What the exercise asks
Return every line from the records below in which the word "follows" is found.

-------- Exercise data

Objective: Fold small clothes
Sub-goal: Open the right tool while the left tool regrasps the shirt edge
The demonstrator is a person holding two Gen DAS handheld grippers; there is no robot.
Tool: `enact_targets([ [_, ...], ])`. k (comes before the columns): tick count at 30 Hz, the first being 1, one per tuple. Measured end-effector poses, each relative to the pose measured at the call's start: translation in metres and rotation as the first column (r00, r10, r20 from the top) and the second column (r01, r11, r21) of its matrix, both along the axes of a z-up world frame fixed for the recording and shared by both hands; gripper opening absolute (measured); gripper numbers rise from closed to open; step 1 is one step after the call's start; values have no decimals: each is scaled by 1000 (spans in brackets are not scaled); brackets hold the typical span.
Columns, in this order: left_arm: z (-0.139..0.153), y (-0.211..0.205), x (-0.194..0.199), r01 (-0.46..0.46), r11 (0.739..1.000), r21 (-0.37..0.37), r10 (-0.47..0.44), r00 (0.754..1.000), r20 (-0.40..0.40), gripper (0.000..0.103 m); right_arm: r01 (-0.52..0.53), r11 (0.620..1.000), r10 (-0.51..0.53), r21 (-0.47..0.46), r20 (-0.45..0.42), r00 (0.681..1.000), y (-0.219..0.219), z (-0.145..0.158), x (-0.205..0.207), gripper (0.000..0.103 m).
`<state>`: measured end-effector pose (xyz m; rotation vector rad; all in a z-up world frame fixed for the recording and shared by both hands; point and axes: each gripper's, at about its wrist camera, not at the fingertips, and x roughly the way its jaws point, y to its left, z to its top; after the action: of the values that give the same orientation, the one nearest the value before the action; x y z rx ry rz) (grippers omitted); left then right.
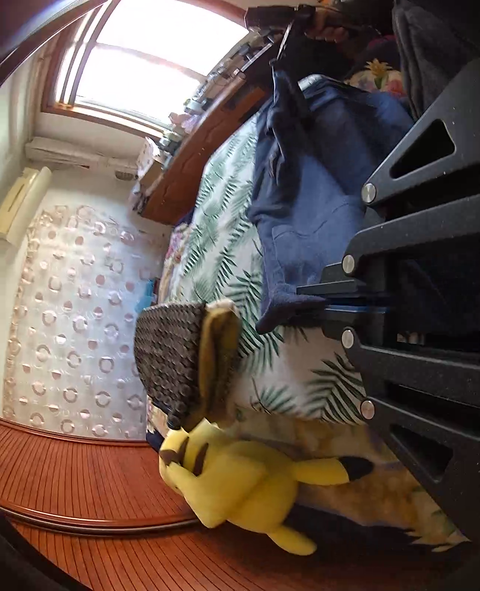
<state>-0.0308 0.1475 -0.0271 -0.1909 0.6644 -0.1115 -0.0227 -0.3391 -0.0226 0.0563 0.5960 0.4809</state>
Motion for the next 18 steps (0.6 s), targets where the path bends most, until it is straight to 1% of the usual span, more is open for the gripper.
enact_targets([
  [3, -10, -5, -2, 1, 1000, 7, -1, 1000, -21, 3, 2, 998, -4, -55, -28, 1000, -2, -9, -20, 9],
  [6, -17, -11, -5, 1, 999, 48, 0, 1000, -18, 3, 4, 996, -11, -87, -75, 997, -3, -20, -24, 9],
  [8, -22, -12, -5, 0, 998, 64, 2, 1000, -31, 3, 0, 989, -13, -145, -91, 996, 7, -22, -20, 9],
  [9, -25, -13, -6, 2, 998, 67, 0, 999, -37, 3, 4, 986, -21, -169, -97, 995, 9, -24, -21, 16],
  [11, -27, -11, -10, 9, 998, 64, -6, 999, -44, 3, 22, 979, -44, -201, -103, 994, 11, -23, -14, 21],
  [13, -23, -7, -10, 12, 998, 66, -10, 999, -36, 4, 22, 980, -43, -199, -101, 994, 17, -11, -5, 27],
  [15, -16, -7, -12, 19, 997, 72, -19, 1000, -9, 18, 24, 980, -39, -199, -73, 997, 19, 3, -7, 33],
  [17, -6, -6, -14, 28, 998, 61, -30, 999, 25, 44, 30, 981, -40, -193, -44, 998, 13, 11, -17, 37],
  [18, 0, -6, -15, 37, 998, 53, -40, 998, 44, 47, 37, 982, -44, -187, -34, 998, 12, 16, -18, 38],
])
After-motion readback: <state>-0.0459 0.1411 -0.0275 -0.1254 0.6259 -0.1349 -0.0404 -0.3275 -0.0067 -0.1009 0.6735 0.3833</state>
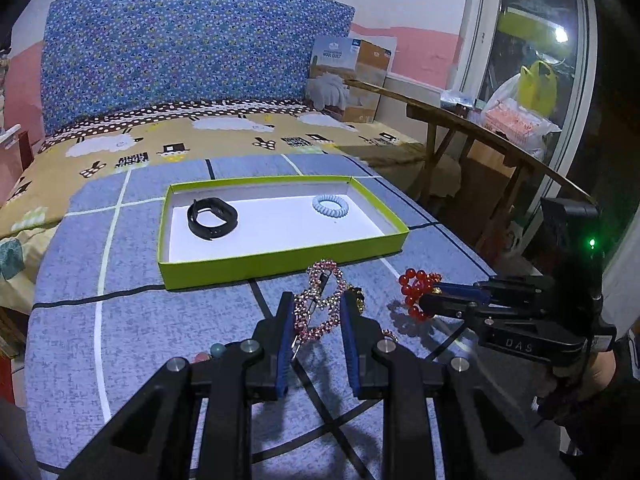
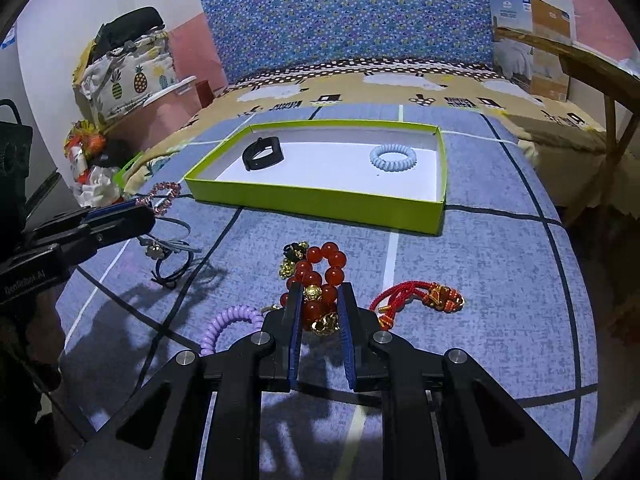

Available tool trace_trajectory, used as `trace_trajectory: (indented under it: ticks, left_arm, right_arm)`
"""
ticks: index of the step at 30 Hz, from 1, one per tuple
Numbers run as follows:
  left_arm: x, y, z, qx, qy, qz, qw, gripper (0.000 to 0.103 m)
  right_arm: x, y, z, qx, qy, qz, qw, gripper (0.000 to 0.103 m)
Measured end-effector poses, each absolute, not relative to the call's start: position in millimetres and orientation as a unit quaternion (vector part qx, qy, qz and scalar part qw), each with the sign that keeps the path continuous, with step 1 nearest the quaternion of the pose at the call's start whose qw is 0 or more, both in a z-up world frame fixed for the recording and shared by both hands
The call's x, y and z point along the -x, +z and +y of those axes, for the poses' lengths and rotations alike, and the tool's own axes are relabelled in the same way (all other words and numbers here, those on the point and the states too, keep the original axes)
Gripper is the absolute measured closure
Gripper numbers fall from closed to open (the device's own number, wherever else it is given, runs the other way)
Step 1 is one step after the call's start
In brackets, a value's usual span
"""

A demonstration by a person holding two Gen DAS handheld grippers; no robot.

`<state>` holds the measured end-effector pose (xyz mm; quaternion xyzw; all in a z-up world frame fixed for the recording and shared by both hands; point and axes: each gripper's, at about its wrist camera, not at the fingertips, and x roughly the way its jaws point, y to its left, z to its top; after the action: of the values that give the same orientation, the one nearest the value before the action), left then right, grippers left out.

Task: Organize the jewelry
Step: 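Grasp the pink beaded bracelet with the left tool while the right tool grasps the red bead bracelet, then lift both bracelets off the bed, adjusting the left tool's grip on the pink bracelet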

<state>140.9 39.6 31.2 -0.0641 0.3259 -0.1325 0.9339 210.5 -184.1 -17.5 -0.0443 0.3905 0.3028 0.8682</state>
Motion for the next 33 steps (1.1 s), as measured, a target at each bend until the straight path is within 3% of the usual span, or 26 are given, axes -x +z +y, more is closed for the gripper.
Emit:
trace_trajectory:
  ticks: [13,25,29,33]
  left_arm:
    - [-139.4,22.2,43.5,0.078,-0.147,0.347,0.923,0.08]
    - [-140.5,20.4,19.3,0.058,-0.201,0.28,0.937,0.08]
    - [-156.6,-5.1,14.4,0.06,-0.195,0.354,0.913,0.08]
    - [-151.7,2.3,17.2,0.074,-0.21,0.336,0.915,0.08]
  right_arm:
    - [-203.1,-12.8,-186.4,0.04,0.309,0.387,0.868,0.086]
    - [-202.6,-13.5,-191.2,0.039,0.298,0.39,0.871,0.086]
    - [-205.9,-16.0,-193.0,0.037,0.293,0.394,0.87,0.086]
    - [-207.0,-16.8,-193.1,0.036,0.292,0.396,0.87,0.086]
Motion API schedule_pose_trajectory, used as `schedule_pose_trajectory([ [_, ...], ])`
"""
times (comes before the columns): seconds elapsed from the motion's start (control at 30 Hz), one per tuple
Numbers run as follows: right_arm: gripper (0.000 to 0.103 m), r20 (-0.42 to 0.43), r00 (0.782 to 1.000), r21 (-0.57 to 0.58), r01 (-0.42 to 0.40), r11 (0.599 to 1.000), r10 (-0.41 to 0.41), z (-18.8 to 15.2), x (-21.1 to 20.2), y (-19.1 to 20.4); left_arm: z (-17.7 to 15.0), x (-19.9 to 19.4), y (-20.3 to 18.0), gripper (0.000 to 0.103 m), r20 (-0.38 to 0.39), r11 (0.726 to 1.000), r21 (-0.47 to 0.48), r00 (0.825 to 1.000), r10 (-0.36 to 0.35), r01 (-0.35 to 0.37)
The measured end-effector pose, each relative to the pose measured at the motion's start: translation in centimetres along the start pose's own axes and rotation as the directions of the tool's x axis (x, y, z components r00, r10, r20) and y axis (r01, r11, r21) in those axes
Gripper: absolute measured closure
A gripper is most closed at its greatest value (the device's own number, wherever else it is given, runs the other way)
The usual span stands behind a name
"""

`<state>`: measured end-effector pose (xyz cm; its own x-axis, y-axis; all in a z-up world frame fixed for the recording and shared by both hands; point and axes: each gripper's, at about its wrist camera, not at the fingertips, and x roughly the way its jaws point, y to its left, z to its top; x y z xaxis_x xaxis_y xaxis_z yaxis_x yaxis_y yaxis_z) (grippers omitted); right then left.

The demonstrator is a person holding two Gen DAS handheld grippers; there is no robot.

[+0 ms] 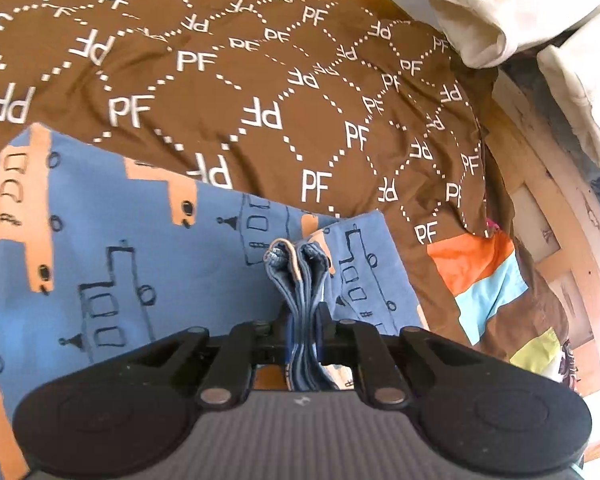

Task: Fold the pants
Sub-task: 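Lift the folded edge with both tools and fold it over onto the pants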

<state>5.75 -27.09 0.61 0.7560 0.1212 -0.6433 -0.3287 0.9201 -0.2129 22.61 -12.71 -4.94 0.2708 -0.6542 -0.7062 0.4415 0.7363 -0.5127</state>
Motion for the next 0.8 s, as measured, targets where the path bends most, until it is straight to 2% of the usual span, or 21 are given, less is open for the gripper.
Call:
schedule_pose_trajectory([
  [0.43,0.089,0.036,0.993,-0.037,-0.109,0.993,0.110,3.0,1.0,4.1,-0.3,-5.5,4.0,0.092,0.070,0.998,-0.034,0.996,0.063,-0.061],
  [0.63,0.089,0.044,0.980,-0.069,-0.191,0.979,0.194,3.9,2.1,6.2,-0.7,-6.9,6.8,0.092,0.066,0.991,-0.087,0.992,0.111,-0.105],
  [0.8,0.089,0.039,0.969,-0.072,-0.241,0.968,0.244,4.3,3.1,7.2,-1.1,-7.2,8.2,0.092,0.063,0.988,-0.103,0.990,0.124,-0.117],
])
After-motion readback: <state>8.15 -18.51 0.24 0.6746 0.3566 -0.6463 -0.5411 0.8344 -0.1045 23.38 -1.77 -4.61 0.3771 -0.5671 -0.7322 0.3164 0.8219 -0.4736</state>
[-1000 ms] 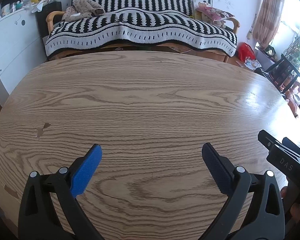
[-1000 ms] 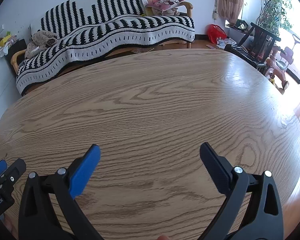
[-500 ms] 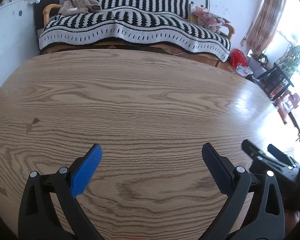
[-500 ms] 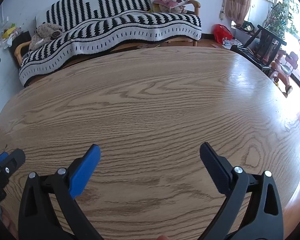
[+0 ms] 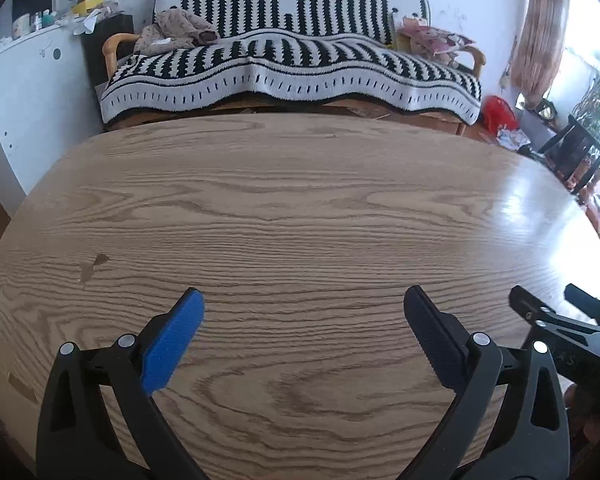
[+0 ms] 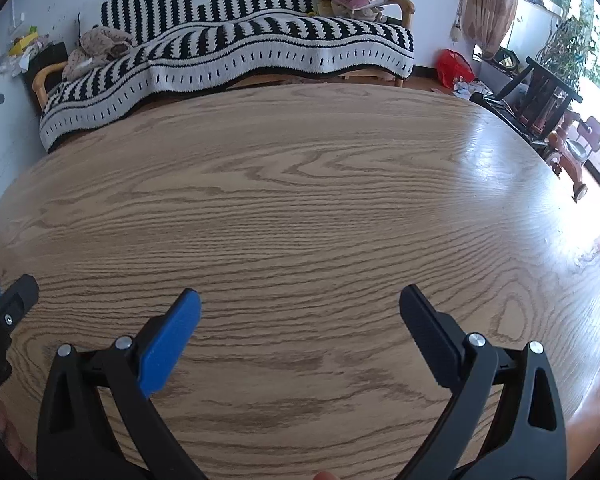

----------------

Expected answer
Numbers run as follows:
Numbers run as follows: right_arm: gripper (0.000 to 0.103 m), r20 (-0.42 to 0.43), r00 (0.782 to 1.000), r21 (-0.57 to 0.58), r01 (-0.42 to 0.40), r11 (0.599 to 1.000), r10 (-0.41 to 0.41), z (-18.8 to 15.2), x (-21.1 to 20.2), y (-19.1 to 20.4); left_arm: z (-17.7 to 15.0), x (-19.9 to 19.4), y (-20.3 to 18.0), gripper (0.000 to 0.103 m), r20 (-0.38 to 0.39), r11 (0.726 to 1.000), r21 (-0.47 to 0.48), r00 (0.825 to 1.000), r10 (-0.36 to 0.35), r01 (-0.35 to 0.37)

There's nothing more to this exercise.